The “coronavirus bubble” many residents are in may have been a factor as well, said Bianca Keaton, the chair of Gwinnett’s Democratic party. Keaton said many residents are working from home when possible and aren’t experiencing the same frustrations with traffic and long commutes that they normally would.
It’s also possible that a special tax for education — which passed overwhelmingly — siphoned votes from people who chose between tax measures because of the pandemic’s economic fallout. County commissioners previously discussed having two taxes on the ballot as a point of concern.
And Art Sheldon, conservation chair of Gwinnett’s Sierra Club chapter, said he worries competing tax measures could be a factor again if Gwinnett residents are asked to reconsider transit in 2022. Another transportation tax is already slated for the ballot that year.

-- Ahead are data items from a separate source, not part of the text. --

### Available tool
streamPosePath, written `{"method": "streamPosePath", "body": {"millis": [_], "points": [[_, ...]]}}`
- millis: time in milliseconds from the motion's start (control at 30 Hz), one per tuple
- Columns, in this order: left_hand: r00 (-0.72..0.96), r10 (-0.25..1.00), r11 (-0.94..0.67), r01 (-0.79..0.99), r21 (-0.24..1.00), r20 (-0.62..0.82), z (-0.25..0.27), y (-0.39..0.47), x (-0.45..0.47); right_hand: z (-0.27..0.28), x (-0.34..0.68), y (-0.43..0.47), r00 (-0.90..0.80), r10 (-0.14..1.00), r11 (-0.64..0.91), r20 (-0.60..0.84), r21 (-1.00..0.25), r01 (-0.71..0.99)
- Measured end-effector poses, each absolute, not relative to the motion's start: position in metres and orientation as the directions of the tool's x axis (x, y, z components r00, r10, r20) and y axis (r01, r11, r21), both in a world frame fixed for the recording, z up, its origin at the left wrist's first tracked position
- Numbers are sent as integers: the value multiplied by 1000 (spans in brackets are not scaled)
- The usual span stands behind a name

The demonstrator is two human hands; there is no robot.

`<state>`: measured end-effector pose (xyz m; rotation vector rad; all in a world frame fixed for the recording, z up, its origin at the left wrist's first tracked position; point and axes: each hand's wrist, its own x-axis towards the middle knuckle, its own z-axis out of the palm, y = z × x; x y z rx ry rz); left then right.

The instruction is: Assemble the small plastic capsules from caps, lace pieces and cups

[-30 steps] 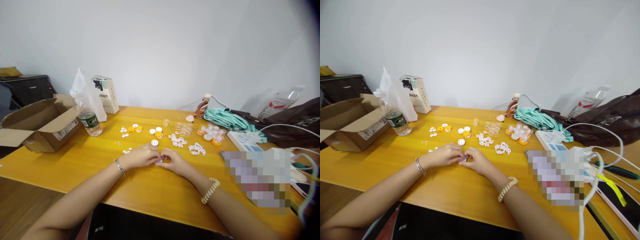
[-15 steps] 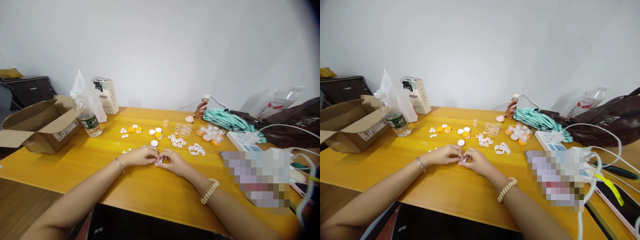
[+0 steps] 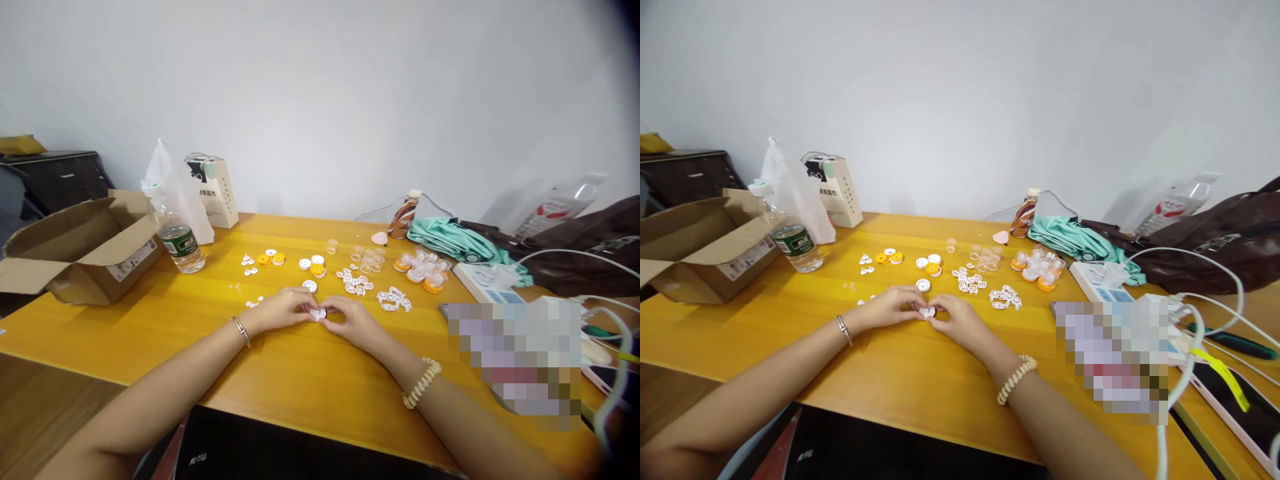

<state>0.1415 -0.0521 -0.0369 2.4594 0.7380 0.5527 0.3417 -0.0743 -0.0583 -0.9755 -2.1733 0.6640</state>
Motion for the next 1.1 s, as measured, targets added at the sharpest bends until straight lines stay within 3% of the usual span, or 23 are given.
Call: {"method": "streamPosePath", "body": {"millis": [633, 1000, 1100], "points": [[798, 517, -832, 381, 404, 311, -43, -54, 140, -57, 345, -76, -562, 726, 675, 397, -571, 468], [855, 451, -891, 449, 68, 258, -40, -60, 143, -57, 343, -77, -652, 654, 755, 383, -382, 533], [845, 462, -882, 469, 42, 267, -41, -62, 143, -56, 343, -77, -653, 655, 754, 379, -377, 538]]}}
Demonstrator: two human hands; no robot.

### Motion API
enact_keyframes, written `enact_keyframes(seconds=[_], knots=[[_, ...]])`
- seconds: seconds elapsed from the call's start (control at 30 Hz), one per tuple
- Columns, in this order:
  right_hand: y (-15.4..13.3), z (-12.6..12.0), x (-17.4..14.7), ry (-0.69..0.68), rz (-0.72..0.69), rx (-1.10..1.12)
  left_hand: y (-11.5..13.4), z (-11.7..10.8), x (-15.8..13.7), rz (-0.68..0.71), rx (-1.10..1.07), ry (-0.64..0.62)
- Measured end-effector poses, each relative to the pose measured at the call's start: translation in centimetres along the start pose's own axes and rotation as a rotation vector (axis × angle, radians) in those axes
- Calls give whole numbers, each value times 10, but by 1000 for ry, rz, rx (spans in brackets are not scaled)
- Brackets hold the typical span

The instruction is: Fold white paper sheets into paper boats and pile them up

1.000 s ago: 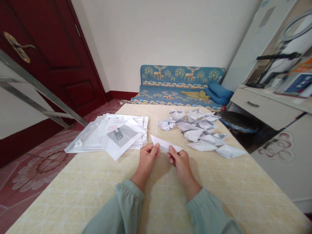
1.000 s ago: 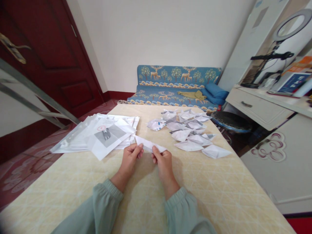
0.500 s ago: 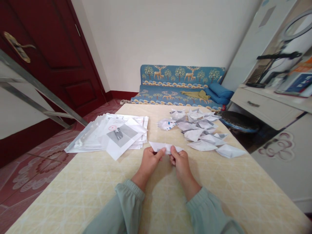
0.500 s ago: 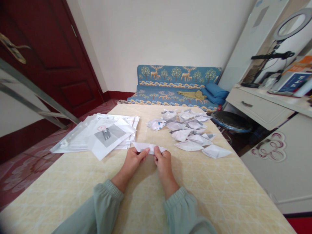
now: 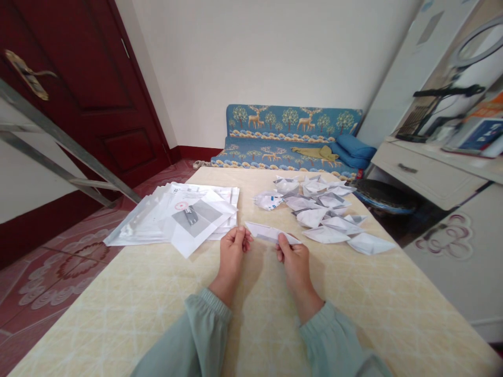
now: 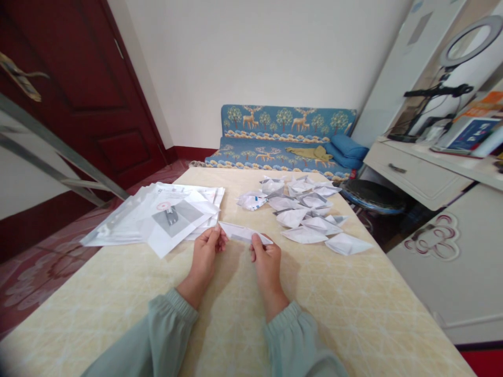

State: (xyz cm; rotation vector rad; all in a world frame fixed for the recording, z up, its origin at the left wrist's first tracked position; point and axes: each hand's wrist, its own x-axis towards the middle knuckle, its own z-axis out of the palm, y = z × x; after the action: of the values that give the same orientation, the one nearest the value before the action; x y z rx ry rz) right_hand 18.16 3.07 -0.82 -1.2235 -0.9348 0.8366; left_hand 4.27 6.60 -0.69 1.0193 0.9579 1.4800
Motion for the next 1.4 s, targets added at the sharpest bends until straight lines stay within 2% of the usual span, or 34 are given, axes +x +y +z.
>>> enact_keyframes(seconds=[0.13, 0.23, 0.43, 0.63, 0.77, 0.9, 1.0, 1.1, 1.23, 1.4], knots=[[-5, 4, -2, -76, -105, -7, 4, 6, -6, -62, -89, -126], [-6, 8, -3, -175, -128, -15, 6, 8, -6, -100, -83, -141], [-9, 10, -7, -297, -20, -8, 5, 6, -4, -115, -148, -103], [-6, 5, -5, -288, 96, 35, 3, 4, -4, -103, -81, -138], [-2, 4, -3, -271, 164, -16, 0, 3, -3, -85, -24, -188], [-3, 4, -2, -313, 80, -84, -3, 1, -1, -37, 72, -131], [-7, 2, -1, -393, 8, -115, -4, -1, 0, 4, 155, -87], [-10, 0, -1, -464, -27, -90, -2, -1, -1, -5, 190, -136], [-9, 0, -2, -428, 36, -71, 1, 1, -2, -34, 250, -245], [-5, 2, -1, -337, 95, -52, -1, 2, -2, -13, 334, -250]])
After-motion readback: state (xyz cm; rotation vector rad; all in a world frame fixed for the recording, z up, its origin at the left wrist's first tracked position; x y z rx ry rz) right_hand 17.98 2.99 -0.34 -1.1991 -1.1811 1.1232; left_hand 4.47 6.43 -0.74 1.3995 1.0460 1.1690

Officials interviewed for this story said they expect transit will again be voted on in Gwinnett, but aren’t sure when.
Some cities across the country — including Los Angeles, Denver and Seattle — have succeeded with major transit referendums. Closer to home, Atlanta and Clayton County voters have approved transit expansions in recent years.
Joseph Hacker, a transportation planning expert at Georgia State University, said cities are usually the most successful selling transit expansions. Gwinnett, for all its population growth, remains a low-density suburban county.
Nash, the outgoing commission chairman, said many who moved to Gwinnett did so to get away from a city environment, and worry increased transit might replicate it.
Hacker said a more limited project list and shorter time frame might have more success in Gwinnett. He’s not surprised the referendum failed.
Selling major transportation initiatives to voters is tricky, he said, in part because the scale of such plans can be difficult for voters to understand.
“A penny increase in the sales tax for the next 30 years to do all this stuff? That’s almost incomprehensible,” he said. “In 30 years, you’ll live in a new Gwinnett County. Hell, in 30 years, I’m going to be dead.”
Kellie Hickman has lived in Gwinnett for more than 30 years, and she’s seen plenty of change.
Hickman, who lives near the proposed new MARTA station at I-85 and Jimmy Carter Boulevard in Norcross, said she thinks more transit would help with traffic, improve air quality and encourage economic development.
She hoped others would agree with her, and vote for the measure.
“Traffic is horrendous every day. People complain about it,” she said. “Here we have a possible solution. I thought for sure it would pass.”